[[ Data extracts, beginning ]]

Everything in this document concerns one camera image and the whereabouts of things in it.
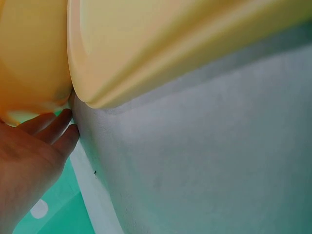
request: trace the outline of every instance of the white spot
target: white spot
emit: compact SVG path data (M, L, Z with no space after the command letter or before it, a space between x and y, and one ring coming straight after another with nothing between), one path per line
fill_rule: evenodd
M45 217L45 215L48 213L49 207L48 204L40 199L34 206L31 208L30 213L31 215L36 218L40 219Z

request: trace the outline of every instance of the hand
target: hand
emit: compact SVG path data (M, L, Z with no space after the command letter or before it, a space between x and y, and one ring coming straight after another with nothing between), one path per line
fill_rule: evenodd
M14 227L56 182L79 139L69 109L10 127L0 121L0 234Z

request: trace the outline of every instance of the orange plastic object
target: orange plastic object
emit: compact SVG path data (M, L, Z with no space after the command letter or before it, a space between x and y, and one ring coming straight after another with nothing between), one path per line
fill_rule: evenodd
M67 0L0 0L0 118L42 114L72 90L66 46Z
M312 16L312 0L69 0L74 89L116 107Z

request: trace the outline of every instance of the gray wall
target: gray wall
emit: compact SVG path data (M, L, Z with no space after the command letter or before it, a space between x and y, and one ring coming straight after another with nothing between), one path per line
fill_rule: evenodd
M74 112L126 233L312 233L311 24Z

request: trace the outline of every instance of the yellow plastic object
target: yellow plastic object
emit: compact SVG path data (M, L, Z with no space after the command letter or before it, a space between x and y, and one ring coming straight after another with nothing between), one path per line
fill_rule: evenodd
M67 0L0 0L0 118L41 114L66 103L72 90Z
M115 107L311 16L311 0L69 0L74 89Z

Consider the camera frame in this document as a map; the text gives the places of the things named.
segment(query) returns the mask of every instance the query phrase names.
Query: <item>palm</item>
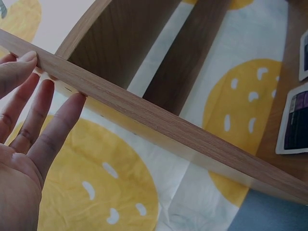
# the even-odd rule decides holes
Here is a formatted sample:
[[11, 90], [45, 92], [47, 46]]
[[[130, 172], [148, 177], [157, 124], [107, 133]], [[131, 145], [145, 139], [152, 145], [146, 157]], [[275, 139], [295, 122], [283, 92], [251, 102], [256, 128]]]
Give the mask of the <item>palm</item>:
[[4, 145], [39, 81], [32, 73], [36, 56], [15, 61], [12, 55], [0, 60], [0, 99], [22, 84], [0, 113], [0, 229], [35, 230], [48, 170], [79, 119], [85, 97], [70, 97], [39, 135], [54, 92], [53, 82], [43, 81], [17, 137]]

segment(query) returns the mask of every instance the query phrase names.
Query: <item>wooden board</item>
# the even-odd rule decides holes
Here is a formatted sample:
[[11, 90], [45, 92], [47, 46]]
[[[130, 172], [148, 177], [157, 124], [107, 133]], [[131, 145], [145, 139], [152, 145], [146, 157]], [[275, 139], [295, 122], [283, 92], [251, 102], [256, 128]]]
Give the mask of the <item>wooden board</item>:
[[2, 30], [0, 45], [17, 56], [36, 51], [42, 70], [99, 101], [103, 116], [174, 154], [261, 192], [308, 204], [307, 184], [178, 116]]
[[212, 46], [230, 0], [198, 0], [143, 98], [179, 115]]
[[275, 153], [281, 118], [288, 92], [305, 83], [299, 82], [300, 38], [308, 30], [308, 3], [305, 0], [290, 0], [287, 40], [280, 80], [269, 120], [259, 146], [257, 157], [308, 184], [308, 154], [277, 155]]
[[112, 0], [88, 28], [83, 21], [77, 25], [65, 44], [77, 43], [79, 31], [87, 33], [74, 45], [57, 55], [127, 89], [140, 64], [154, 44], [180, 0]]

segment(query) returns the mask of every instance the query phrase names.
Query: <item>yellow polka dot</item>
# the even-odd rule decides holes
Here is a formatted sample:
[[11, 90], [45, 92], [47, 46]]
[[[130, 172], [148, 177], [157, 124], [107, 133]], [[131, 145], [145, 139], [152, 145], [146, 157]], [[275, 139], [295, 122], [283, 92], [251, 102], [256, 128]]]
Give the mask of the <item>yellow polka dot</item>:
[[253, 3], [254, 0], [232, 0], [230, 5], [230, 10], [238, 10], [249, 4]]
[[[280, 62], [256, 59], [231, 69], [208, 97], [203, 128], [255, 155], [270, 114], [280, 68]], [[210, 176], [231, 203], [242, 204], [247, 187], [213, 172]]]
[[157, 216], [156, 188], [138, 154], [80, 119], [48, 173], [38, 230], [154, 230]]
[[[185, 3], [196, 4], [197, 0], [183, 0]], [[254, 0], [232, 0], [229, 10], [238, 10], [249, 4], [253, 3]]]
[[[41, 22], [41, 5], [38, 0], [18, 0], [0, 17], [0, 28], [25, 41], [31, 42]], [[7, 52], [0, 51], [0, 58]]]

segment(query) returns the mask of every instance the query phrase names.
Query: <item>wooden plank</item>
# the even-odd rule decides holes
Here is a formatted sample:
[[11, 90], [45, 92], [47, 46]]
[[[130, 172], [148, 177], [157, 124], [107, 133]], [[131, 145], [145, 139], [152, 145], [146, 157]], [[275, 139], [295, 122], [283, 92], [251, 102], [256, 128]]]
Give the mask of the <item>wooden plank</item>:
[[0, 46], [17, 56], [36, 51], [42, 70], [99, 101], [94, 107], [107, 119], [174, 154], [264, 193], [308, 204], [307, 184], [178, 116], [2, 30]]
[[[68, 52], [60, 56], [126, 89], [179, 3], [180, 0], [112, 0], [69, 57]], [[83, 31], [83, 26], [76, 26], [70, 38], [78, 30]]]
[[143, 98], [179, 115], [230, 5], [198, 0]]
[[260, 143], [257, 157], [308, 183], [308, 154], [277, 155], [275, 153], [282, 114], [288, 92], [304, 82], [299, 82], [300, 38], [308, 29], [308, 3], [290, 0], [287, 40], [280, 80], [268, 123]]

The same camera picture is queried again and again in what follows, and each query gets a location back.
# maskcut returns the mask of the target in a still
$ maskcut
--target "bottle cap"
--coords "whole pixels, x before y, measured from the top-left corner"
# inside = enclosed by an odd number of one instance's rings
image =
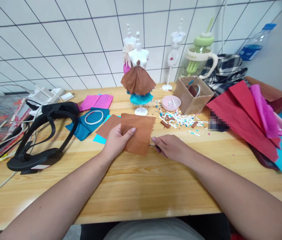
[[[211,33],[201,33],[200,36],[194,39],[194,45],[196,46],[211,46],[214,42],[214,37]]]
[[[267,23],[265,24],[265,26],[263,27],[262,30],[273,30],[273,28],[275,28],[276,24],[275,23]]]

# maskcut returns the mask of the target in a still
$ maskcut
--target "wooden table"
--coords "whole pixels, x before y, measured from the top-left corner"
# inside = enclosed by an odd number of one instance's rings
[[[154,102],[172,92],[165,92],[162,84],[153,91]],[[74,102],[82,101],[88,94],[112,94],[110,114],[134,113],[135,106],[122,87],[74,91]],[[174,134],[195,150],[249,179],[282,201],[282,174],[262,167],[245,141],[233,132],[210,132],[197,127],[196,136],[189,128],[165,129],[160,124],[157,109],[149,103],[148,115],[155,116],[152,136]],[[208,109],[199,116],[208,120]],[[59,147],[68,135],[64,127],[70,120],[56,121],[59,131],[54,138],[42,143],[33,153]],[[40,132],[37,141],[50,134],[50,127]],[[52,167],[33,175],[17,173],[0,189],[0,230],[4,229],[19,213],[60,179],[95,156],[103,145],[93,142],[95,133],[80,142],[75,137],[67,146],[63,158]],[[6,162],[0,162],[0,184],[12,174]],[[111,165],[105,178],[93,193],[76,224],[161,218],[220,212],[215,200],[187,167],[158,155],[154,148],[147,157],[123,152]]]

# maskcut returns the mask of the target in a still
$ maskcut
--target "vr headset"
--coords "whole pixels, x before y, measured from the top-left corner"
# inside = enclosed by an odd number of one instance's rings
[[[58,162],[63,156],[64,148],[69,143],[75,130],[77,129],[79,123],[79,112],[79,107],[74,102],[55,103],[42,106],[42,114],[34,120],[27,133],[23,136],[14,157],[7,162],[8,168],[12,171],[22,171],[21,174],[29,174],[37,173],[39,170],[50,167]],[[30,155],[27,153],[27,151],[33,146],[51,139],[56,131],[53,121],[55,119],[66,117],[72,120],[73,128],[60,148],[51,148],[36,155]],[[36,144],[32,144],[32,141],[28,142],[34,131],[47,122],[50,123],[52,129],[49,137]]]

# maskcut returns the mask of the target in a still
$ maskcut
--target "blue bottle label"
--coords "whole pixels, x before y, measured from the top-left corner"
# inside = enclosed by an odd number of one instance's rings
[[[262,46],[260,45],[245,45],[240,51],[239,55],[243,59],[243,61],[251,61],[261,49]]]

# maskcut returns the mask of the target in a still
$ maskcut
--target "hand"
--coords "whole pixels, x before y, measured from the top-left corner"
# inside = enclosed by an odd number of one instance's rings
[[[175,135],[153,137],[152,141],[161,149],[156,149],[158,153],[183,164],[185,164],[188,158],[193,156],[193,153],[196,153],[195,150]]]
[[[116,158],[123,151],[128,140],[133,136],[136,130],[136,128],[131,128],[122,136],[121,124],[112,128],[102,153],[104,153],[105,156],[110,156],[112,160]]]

[[ Data extracts, end ]]

▶ _Task directions_
Which lines above include the word "things"? Return each one.

▶ _Solution to this task_
Everything in this document concerns one camera image and the whereabouts of things in it.
Consider the camera frame in this document as a map; the text gives the places of the things named.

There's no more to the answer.